In a secondary analysis, the proportions of patients in ECZTRA 1 and 2 who achieved IGA success with added TCS were 19.1% and 24%, respectively.
"I encourage clinicians to look at the more real-world data where patients are using some topical steroids with their biologic," Dr. Simpson says.
Surprisingly, he says up to 25% or 33% of patients treated with placebo, depending on metric, maintained response for 52 weeks without TCS after stopping tralokinumab at week 16. Perhaps, he surmises, tralokinumab's effects manifest somewhat more slowly than other eczema drugs and, in the current analysis, appear to last much longer.
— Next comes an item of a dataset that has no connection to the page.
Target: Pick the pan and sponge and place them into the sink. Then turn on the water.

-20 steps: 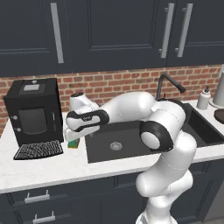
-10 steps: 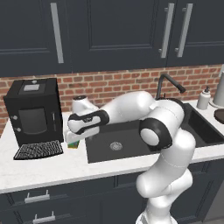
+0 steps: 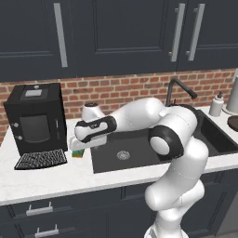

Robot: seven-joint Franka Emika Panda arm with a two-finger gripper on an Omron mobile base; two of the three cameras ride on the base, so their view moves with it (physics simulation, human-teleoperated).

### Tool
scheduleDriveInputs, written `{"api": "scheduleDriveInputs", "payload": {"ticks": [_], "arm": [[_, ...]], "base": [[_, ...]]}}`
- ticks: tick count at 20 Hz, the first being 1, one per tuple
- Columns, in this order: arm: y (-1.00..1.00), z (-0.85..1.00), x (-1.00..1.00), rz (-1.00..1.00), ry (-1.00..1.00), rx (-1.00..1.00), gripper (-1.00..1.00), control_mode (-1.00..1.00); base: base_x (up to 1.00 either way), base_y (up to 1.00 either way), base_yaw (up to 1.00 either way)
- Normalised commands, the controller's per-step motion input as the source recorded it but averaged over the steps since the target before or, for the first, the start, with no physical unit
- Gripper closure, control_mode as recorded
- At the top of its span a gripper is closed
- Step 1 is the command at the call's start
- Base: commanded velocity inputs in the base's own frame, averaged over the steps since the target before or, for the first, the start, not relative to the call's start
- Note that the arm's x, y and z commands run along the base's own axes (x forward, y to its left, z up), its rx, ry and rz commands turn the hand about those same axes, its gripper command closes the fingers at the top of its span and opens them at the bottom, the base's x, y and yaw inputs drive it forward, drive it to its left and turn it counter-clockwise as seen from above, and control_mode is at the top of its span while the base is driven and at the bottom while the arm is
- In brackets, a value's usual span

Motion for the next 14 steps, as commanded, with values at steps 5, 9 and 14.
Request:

Side effects were rare — 7.1% and 3.0% of patients treated with tralokinumab in ECZTRA 1 and 2 developed conjunctivitis during maintenance, vs 2% and 1.5% for those treated with placebo.
The long-term nature of the trials, moreover, allowed investigators to capture additional successes after week 16.
"For some patients, week 16 may not be your decision point. If you see some response, think about not making a change until around week 24," Dr. Simpson says.
DISCLOSURES:
Dr. Simpson reports receiving grants and personal fees from AbbVie, Lilly, LEO Pharma, Pfizer, Regeneron and MedImmune; grants from Galderma, Kyowa Hakko Kirin, Merck, Novartis, Tioga and Celgene; and personal fees from Boehringer Ingelheim, Dermira, Dermavant, Forte Biosciences, Incyte, Menlo Therapeutics, Ortho Dermatologics, Pierre Fabre Dermo-Cosmetique, Sanofi and Valeant. The ECZTRA 1 and 2 studies were sponsored by LEO Pharma.
REFERENCE:
Eric Simpson MD, Andrew Blauvelt MD, Emma Guttman-YasskyMD, PhD, et al."Efficacy and safety of tralokinumab monotherapy in adult patients with moderate-to-severe atopic dermatitis: Results from two 52-week phase 3 trials (ECZTRA 1 and 2)," American Academy of Dermatology VMX. June 12, 2012.